(Also called INSTITOR, the Latin form of his name).
Born about the end of the fourteenth century, he must have died between 1437 and 1440, as a manuscript of the Carthusian monastery of Memmingen speaks of the gift made to it by Krämer in 1437, and the general chapter of the Carthusian Order held in 1440 mentions his death.
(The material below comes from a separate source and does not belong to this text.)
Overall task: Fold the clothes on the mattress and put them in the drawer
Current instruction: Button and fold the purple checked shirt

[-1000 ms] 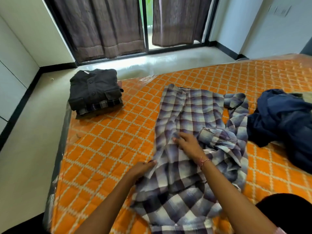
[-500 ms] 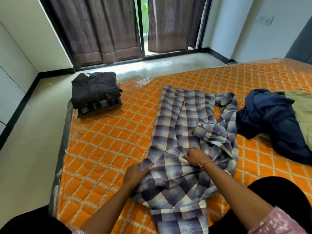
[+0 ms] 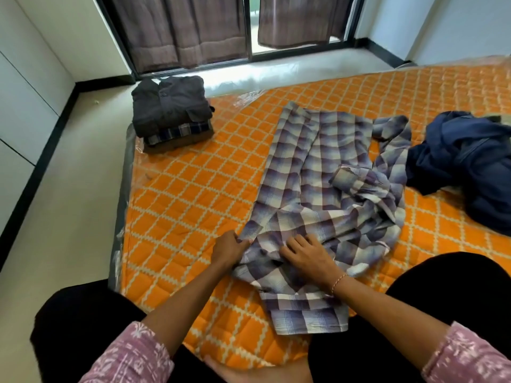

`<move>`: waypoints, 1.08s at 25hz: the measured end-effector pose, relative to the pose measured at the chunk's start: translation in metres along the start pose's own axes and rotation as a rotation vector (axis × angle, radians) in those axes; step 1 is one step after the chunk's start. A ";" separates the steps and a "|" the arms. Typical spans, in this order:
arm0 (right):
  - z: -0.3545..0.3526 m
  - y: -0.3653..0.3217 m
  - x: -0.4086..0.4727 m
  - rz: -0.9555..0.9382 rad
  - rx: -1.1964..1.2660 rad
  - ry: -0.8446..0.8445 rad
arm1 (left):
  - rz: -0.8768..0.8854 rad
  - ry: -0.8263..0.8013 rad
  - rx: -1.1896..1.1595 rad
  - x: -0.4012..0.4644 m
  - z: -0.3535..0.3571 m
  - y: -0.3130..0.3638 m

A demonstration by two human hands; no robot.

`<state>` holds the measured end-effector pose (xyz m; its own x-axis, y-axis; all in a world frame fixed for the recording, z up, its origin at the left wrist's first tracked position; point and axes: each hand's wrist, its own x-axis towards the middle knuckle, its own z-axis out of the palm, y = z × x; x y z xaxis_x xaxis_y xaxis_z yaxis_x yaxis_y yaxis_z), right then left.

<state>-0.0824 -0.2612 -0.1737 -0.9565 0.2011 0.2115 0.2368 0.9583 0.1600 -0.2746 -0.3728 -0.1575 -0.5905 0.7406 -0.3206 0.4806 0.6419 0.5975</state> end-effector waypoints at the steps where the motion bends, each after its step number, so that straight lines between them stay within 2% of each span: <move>1: -0.007 0.008 0.004 0.020 0.061 0.039 | 0.007 -0.021 0.040 0.001 -0.003 0.003; 3: -0.024 0.020 0.013 0.172 0.287 -0.002 | 0.041 0.014 0.176 -0.002 -0.005 0.008; 4: -0.034 0.023 0.018 0.271 0.385 -0.107 | 0.043 0.028 0.251 -0.005 -0.003 0.009; 6: -0.051 0.030 0.024 0.289 0.528 -0.583 | 0.072 0.079 0.452 -0.014 0.004 0.007; 7: -0.057 0.034 0.026 0.283 0.625 -0.784 | 0.136 0.160 0.530 -0.018 0.010 0.003; 8: -0.060 0.039 0.028 0.306 0.733 -0.850 | 0.236 0.258 0.589 -0.018 0.015 0.002; 9: -0.060 0.046 0.028 0.375 0.844 -0.776 | 0.365 0.337 0.627 -0.013 0.022 0.007; 10: -0.060 0.050 0.027 0.504 0.919 -0.585 | 0.506 0.378 0.640 -0.007 0.030 0.015; 11: -0.058 0.056 0.025 0.661 0.898 -0.320 | 0.633 0.380 0.627 0.002 0.038 0.028; 13: -0.051 0.069 0.011 1.044 0.655 0.198 | 0.715 0.240 0.602 0.016 0.053 0.055; 14: -0.046 0.080 0.001 1.244 0.551 0.345 | 0.703 0.144 0.612 0.022 0.059 0.067; 15: -0.041 0.095 -0.007 1.405 0.527 0.409 | 0.681 0.078 0.626 0.029 0.068 0.072; 16: -0.038 0.109 -0.014 1.529 0.622 0.420 | 0.636 0.014 0.654 0.032 0.074 0.071; 18: -0.029 0.134 -0.018 1.648 0.913 0.343 | 0.611 0.020 0.652 0.037 0.087 0.059; 19: -0.025 0.143 -0.017 1.696 0.897 0.260 | 0.596 0.009 0.661 0.038 0.092 0.055; 21: -0.016 0.150 -0.013 1.729 0.606 0.055 | 0.564 -0.011 0.656 0.039 0.093 0.052; 22: -0.014 0.154 -0.011 1.694 0.477 -0.004 | 0.575 0.008 0.650 0.040 0.094 0.051; 23: -0.020 0.159 -0.009 1.663 0.431 0.014 | 0.583 0.033 0.640 0.039 0.094 0.050; 24: -0.020 0.172 -0.007 1.657 0.473 0.124 | 0.591 0.047 0.633 0.039 0.094 0.050; 25: -0.021 0.195 -0.006 1.668 0.598 0.312 | 0.593 0.047 0.625 0.039 0.093 0.051; 26: -0.029 0.222 -0.009 1.737 0.809 0.544 | 0.608 0.058 0.622 0.039 0.092 0.051; 27: -0.037 0.247 -0.017 1.719 1.179 0.807 | 0.610 0.062 0.618 0.038 0.091 0.052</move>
<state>-0.0015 -0.0357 -0.1025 0.3124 0.9171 -0.2475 0.0412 -0.2734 -0.9610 -0.2136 -0.2934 -0.2056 -0.1405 0.9898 -0.0235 0.9799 0.1424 0.1399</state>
Having entered the charterhouse of Buxheim, in the Diocese of Ausburg, Bavaria (whence he is sometimes called John of Buxheim), he there led the life of a pious and obedient religious. There, also, he wrote sundry works, including two treatises published by D. Pez in his "Bibliotheca ascetica". The first of these entitled "Breviloquium anirni cujuslibet religiosi reformativum"; it consists of two parts. In the first part the author teaches a good religious divers means and practices which he should observe in order to remain a faithful child of the Church, to acquire, on earth, the grace of perfection and, in heaven, ever-lasting happiness. In the second part, by a quaint allegory, he puts the religious on his guard against the faults of monastic life which are represented by twenty birds of prey, the eagle, the vulture, the hawk, the owl, etc., whose characteristics and manners he describes. Though written in a rude, uncultured style, the book was much read in the monasteries of the Middle Ages. The subject of Krämer's second book is sufficiently indicated by its title, "Tractatus exhortativus ad evitandam malam iram". In these two books we find the spirituality peculiar to the Carthusians of the fifteenth century: a rigorous asceticism, relieved somewhat (under the influence of Denis the Carthusian) by a few touches of mystical tenderness. An unpublished treatise, "De Objectionibus bibliae", has also been sometimes attributed to Krämer, but without sufficient warrant.
PEZ, Bibliotheca ascetiva, antiquo-nova VII (Ratisbon, 1723-), 119-388; PETREIUS, Bibliotheca Carthusiana (Cologne, 1609); FABRICIUS, Bibliotheca latina mediae aetatis (Florence, 1898 -) III; PUYOL, L'Auteur du livre de imitatione Christi (Paris, 1899).